Jadi, apa sebenarnya yang di maksud dengan investasi tersebut? Banyak pakar yang telah merumuskan definisi investasi ini. Sharpe er all (1993), misalnya, merumuskan investasi dengan pengertian berikut : mengorbankan aset yang di miliki sekarang guna mendapatkan aset pada masa mendatang yang tentu saja dengan jumlah yang lebih besar. Sedang Jones (2004) mendefinisikan investasi sebagai komitmen menanamkan sejumlah dana pada satu atau lebih aset selama beberapa periode pada masa mendatang.
Definisi yang lebih lengkap di berikan oleh Reilly dan Brown, yang mengatakan bahwa investasi adalah komitmen mengikatkan aset saat ini untuk beberapa periode waktu ke masa depan guna mendapatkan penghasilan yang mampu mengompensasi pengorbanan investor berupa :
1. Keterikatan aset pada waktu tertentu.
2. Tingkat inflasi
3. Ketidaktentuan penghasilan pada masa mendatang.

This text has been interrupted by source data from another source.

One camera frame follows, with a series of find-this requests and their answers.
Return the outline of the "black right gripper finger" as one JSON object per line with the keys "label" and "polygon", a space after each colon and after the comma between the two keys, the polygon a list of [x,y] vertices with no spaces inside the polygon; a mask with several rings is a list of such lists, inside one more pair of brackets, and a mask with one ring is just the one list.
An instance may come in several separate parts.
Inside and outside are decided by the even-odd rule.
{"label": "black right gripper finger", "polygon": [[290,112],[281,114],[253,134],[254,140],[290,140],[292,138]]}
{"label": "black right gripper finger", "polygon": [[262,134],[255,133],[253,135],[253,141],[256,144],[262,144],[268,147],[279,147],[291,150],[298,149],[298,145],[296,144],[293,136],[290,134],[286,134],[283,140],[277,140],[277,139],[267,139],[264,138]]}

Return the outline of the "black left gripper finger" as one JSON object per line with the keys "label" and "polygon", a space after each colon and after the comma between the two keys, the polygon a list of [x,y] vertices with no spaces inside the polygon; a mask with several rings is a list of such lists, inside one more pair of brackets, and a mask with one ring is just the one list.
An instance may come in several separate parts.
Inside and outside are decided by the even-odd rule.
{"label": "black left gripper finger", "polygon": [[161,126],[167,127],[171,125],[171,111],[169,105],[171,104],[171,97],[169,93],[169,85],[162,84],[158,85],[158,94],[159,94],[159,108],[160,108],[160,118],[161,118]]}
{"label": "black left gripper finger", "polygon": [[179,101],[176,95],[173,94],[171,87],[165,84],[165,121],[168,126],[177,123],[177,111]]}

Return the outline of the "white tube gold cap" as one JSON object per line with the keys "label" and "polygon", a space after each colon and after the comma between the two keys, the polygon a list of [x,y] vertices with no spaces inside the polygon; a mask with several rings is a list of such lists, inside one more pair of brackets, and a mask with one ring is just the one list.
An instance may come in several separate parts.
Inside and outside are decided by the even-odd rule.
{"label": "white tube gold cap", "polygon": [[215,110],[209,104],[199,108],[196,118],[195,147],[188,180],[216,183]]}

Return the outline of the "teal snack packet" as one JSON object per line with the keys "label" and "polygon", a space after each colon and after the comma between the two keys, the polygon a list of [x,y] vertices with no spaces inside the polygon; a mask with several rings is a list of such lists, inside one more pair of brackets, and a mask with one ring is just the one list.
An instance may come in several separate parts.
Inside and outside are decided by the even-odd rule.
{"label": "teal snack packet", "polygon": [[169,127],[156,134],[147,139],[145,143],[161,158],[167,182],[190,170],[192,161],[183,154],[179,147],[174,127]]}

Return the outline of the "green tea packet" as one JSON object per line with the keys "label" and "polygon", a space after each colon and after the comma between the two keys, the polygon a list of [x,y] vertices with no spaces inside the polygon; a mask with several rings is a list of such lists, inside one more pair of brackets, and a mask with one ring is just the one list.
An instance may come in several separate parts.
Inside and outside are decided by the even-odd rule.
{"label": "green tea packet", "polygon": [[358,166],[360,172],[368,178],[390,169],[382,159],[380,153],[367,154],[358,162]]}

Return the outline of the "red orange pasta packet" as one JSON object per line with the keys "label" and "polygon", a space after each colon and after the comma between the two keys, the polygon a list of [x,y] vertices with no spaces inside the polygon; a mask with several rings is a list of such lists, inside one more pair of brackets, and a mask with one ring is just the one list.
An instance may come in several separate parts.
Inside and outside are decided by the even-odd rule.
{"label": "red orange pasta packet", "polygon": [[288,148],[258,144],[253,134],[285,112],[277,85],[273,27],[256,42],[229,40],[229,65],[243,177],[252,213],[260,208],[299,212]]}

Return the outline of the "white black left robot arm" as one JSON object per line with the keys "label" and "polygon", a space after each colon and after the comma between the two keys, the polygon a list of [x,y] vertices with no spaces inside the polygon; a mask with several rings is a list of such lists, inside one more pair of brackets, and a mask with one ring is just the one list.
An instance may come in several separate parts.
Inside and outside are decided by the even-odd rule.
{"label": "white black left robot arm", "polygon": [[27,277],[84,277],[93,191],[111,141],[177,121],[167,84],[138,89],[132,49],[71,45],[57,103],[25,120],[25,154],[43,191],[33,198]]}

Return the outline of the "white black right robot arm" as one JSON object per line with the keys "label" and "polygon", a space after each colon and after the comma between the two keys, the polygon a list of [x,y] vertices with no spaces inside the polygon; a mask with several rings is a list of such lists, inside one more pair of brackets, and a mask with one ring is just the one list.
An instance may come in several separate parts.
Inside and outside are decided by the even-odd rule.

Dari definisi yang di sampaikan ketiga pakar investasi tersebut kita bisa menarik pengertian investasi, bahwa untuk bisa melakukan suatu investasi harus ada unsur ketersediaan dan (aset) pada saat sekarang, kemudian komitmen mengikatkan dana tersebut pada objek investasi (bisa tunggak atau portofolio) untuk beberapa periode (untuk jangka panjang lebih dari satu tahun) pada masa mendatang.
Selanjutnya, setelah periode yang di inginkan tersebut tercapai (jatuh tempo) barulah investor bisa mendapatkan kembali aset nya, tentu saja dalam jumlah yang lebih besar, guna mengompensasi pengorbanan investor seperti yang di ungkapkan Reilly dabn Brown. Namun, tidak ada jaminan pada akhir periode yang di tentukan investor pasti mendapati asetnya lebih besar dari saat memulai investasi. Ini terjadi karena selama periode waktu menunggu itu terdapat kejadian yang menyimpang dari yang diharapkan. Inilah, yang di sebut risiko. Dengan demikian, selain harus memiliki komitmen mengikatkan dananya, investor juga harus bersedia menanggung risiko.